*Goal of the exercise:*
Exactly the lines from the start of the data through the line containing "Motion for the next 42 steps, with" should be output, with both ends kept and nothing added.

Dataset excerpts
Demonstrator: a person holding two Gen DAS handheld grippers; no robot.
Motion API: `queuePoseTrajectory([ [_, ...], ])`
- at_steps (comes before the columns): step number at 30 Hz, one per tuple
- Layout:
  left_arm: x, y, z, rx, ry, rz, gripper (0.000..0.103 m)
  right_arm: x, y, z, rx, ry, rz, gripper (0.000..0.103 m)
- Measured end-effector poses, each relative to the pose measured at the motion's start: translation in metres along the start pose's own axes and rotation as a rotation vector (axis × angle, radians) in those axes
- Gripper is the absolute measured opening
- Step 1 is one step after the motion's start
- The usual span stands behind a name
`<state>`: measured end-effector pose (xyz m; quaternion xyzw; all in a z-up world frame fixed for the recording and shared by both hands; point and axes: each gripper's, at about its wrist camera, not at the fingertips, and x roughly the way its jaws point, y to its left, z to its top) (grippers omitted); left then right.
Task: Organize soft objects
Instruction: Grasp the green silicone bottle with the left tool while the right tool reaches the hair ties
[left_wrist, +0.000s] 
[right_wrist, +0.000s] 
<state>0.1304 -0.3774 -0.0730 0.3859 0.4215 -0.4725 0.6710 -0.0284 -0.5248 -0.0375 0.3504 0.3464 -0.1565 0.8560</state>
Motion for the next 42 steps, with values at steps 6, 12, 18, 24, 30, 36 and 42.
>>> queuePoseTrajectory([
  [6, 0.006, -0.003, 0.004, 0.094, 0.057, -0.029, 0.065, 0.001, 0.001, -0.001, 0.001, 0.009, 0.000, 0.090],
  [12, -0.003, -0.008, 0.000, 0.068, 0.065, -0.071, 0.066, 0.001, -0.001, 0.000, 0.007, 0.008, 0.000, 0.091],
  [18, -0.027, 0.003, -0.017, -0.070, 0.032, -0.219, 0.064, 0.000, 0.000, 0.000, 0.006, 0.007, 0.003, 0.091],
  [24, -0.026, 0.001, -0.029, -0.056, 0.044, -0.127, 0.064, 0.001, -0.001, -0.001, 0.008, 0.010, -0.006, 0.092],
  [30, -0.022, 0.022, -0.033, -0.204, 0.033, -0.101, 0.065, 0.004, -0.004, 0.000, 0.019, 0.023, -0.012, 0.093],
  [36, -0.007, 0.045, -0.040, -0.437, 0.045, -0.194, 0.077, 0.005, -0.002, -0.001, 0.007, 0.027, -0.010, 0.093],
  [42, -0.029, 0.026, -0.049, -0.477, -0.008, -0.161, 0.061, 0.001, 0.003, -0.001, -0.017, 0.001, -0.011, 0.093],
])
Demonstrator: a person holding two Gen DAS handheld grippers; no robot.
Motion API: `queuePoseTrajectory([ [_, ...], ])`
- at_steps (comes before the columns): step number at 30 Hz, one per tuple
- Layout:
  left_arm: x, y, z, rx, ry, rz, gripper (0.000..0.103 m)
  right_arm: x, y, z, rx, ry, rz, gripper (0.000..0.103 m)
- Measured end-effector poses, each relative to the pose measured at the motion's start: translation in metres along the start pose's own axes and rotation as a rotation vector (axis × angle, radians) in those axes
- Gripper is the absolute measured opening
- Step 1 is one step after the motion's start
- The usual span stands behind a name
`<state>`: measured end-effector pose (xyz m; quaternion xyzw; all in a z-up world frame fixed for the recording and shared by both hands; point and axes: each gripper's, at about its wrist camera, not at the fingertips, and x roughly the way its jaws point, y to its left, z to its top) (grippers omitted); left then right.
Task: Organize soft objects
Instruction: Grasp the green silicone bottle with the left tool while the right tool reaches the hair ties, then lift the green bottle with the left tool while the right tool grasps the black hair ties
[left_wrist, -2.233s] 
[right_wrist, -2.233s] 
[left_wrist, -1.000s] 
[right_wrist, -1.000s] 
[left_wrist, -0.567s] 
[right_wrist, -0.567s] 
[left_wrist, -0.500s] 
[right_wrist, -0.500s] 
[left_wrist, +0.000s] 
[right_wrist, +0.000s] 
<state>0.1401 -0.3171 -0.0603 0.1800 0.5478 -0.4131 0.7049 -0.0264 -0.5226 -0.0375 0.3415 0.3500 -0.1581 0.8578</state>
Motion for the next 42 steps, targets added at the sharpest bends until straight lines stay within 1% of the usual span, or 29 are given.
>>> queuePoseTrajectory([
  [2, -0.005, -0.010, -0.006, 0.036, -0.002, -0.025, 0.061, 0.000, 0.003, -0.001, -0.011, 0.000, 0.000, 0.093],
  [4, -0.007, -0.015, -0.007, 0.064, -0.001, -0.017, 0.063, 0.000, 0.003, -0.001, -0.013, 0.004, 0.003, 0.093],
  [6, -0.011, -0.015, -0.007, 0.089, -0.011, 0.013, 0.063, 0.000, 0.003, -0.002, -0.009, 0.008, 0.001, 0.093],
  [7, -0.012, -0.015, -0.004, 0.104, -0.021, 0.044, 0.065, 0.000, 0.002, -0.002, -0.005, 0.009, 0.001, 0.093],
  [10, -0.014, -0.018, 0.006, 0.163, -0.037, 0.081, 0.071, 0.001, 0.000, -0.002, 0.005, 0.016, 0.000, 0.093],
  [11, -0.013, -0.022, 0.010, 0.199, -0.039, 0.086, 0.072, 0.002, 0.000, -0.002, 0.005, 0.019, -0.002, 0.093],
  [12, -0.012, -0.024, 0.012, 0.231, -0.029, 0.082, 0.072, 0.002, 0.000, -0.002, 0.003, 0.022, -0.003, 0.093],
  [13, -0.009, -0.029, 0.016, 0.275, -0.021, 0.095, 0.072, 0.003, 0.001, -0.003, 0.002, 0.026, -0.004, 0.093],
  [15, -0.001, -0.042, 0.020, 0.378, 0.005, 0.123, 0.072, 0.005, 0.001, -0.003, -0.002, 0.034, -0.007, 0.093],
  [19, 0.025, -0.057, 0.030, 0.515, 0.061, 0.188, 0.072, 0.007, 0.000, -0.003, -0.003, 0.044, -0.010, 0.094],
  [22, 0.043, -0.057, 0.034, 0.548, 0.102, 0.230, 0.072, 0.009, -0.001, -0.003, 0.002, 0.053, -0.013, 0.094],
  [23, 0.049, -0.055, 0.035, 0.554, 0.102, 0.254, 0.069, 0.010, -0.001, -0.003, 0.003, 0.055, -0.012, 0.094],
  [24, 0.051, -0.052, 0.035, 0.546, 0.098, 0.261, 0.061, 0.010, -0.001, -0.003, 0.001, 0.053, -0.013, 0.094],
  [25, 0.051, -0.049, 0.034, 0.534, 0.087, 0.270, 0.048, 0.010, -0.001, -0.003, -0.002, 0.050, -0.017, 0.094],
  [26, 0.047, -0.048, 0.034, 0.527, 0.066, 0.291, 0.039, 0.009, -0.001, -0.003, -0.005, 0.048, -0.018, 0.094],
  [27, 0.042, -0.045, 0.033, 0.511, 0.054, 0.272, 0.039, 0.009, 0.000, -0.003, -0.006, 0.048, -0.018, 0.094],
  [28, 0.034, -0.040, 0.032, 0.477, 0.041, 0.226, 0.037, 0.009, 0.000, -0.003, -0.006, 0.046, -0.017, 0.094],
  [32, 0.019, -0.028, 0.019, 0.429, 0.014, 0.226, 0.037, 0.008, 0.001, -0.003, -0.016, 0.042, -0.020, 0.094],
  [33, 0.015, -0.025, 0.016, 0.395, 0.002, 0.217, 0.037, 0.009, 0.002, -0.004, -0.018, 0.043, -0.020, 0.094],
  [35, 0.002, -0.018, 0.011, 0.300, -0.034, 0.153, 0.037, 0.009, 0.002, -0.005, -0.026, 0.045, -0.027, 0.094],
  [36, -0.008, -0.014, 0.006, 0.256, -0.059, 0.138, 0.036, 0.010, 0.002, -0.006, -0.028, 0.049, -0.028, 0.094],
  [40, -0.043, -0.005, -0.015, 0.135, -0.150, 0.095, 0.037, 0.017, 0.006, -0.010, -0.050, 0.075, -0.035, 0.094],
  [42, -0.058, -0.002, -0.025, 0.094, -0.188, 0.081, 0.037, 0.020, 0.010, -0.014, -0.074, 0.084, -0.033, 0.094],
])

*Problem solution:*
Demonstrator: a person holding two Gen DAS handheld grippers; no robot.
Motion API: `queuePoseTrajectory([ [_, ...], ])`
- at_steps (comes before the columns): step number at 30 Hz, one per tuple
- Layout:
  left_arm: x, y, z, rx, ry, rz, gripper (0.000..0.103 m)
  right_arm: x, y, z, rx, ry, rz, gripper (0.000..0.103 m)
- Measured end-effector poses, each relative to the pose measured at the motion's start: translation in metres along the start pose's own axes and rotation as a rotation vector (axis × angle, radians) in those axes
- Gripper is the absolute measured opening
- Step 1 is one step after the motion's start
- The usual span stands behind a name
`<state>`: measured end-effector pose (xyz m; quaternion xyzw; all in a z-up world frame fixed for the recording and shared by both hands; point and axes: each gripper's, at about its wrist camera, not at the fingertips, and x roughly the way its jaws point, y to its left, z to its top) (grippers omitted); left then right.
Task: Organize soft objects
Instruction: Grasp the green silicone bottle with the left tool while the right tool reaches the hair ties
[left_wrist, +0.000s] 
[right_wrist, +0.000s] 
<state>0.1304 -0.3774 -0.0730 0.3859 0.4215 -0.4725 0.6710 -0.0284 -0.5248 -0.0375 0.3504 0.3464 -0.1565 0.8560</state>
Motion for the next 42 steps, with values at steps 6, 12, 18, 24, 30, 36 and 42.

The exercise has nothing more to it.